↓

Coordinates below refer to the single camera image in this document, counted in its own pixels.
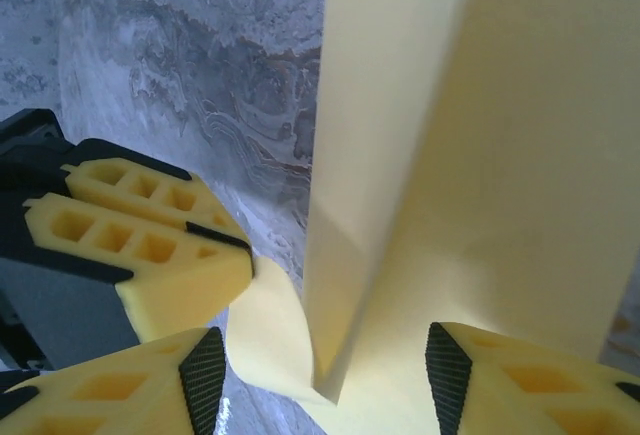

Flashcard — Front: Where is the yellow square paper sheet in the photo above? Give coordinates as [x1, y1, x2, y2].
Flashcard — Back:
[225, 0, 640, 435]

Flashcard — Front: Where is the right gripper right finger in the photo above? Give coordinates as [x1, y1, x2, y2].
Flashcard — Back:
[424, 321, 640, 435]

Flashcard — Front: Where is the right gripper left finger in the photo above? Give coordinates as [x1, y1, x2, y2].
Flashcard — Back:
[0, 326, 227, 435]

↑

Problem requirements: Starting at the line that contains "Flashcard — Front: Where is the right gripper left", quote each remaining line of the entries above, unchanged.

Response area:
Flashcard — Front: Where is the right gripper left finger in the photo above? Give coordinates as [x1, y1, x2, y2].
Flashcard — Back:
[0, 326, 227, 435]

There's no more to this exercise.